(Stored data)
────────────────────

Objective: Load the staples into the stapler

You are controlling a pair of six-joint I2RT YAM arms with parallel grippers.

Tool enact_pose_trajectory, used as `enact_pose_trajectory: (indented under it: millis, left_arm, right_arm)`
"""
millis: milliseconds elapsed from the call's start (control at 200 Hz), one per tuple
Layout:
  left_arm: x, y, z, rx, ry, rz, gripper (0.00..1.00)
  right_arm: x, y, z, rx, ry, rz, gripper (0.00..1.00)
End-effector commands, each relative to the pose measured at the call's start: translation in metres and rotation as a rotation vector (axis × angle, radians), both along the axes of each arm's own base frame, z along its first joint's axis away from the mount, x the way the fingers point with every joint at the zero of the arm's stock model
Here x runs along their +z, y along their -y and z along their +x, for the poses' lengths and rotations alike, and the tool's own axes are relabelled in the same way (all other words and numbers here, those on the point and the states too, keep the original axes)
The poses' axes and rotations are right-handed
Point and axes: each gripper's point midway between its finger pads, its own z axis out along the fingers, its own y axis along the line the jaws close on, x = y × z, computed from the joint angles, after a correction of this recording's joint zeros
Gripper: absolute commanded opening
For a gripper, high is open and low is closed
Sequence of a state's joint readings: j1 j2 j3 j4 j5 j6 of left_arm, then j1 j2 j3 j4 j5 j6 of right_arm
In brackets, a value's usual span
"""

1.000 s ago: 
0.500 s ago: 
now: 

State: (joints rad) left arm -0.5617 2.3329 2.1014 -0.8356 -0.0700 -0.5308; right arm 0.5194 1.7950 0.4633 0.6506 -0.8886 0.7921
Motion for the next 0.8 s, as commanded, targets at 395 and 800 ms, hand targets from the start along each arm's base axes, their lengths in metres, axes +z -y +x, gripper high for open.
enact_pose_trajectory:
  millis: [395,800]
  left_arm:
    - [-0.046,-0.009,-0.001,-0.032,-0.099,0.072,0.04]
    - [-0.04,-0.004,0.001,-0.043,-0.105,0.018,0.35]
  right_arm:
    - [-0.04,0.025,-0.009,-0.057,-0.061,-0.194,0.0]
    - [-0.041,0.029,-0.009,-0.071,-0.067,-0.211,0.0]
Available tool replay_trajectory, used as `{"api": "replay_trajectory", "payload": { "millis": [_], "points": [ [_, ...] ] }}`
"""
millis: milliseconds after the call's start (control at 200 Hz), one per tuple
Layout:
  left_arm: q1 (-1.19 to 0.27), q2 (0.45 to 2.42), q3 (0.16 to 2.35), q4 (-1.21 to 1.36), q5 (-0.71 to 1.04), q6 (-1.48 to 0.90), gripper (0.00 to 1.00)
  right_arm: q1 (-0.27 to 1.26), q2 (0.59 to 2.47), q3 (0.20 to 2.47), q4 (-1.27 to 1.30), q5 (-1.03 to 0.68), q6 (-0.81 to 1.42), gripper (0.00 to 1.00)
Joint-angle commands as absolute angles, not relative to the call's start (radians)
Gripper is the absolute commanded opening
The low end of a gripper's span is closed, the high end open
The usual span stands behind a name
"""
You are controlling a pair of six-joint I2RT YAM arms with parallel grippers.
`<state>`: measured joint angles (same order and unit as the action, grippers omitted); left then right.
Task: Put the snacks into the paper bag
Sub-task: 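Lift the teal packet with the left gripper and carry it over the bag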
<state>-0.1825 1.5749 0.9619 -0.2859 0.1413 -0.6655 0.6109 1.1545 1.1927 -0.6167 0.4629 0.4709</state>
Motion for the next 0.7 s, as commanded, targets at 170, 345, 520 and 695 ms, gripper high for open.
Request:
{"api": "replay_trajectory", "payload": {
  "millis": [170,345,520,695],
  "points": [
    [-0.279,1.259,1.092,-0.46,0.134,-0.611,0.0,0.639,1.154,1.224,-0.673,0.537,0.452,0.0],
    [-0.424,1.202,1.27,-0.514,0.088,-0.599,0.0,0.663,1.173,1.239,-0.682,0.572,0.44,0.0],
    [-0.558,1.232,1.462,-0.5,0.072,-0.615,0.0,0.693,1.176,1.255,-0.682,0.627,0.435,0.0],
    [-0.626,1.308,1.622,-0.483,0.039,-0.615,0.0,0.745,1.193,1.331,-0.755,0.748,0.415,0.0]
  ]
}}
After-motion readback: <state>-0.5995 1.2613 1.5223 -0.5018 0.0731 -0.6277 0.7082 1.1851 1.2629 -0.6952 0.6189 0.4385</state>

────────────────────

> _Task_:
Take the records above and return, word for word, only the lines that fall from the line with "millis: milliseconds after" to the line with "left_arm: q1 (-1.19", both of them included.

> _Response box_:
millis: milliseconds after the call's start (control at 200 Hz), one per tuple
Layout:
  left_arm: q1 (-1.19 to 0.27), q2 (0.45 to 2.42), q3 (0.16 to 2.35), q4 (-1.21 to 1.36), q5 (-0.71 to 1.04), q6 (-1.48 to 0.90), gripper (0.00 to 1.00)

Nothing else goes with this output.